Très certainement, le contexte de la guerre froide et la crainte d'une guerre atomique est pour beaucoup dans ce ton alarmiste. La remarque de Konrad Lorenz et, plus encore, l'étude qu'il présente ici demeurent pourtant d'une grande actualité.
Personnage haut en couleurs, Konrad Lorenz est principalement connu pour être l'un des grands pionniers de l'éthologie, la science qui étudie le comportement des animaux. L'agression est le fruit d'une vie de recherches, à partir desquelles — et là réside tout l'intérêt du livre — est bâtie une réflexion générale sur l'être humain.

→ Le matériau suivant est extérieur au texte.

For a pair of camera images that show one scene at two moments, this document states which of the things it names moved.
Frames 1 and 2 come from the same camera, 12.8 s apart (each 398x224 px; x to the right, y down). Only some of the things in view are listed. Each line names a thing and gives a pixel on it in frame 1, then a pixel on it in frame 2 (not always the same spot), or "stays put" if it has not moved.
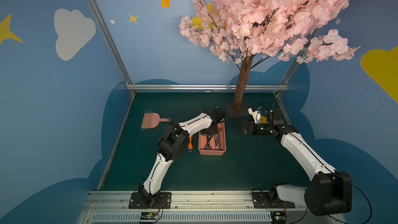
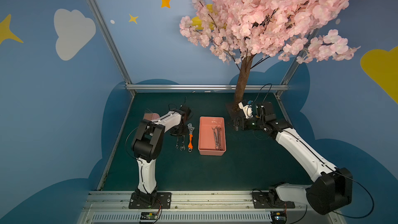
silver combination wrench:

L'idée géniale de Lorenz, c'est d'avoir voulu ouvrir une étude comparée du comportement humain et animal. À son époque, la théorie dominante expliquait le comportement comme un ensemble de réactions à l'environnement ; suivant cette thèse, l'on a imaginé qu'il était possible de faire disparaître l'agressivité chez un individu en le mettant à l'abri des stimuli susceptibles de la provoquer. En particulier, on pensait qu'un enfant ne développerait aucun caractère violent s'il ne recevait aucune contrariété durant son éducation. Les horribles enfants-roi ainsi élevés, tous devenus bien malheureux à l'âge adulte (et souvent de façon dramatique), ont suffi à démentir définitivement cette thèse — bien qu'elle semble demeurer très vivace dans les esprits aujourd'hui.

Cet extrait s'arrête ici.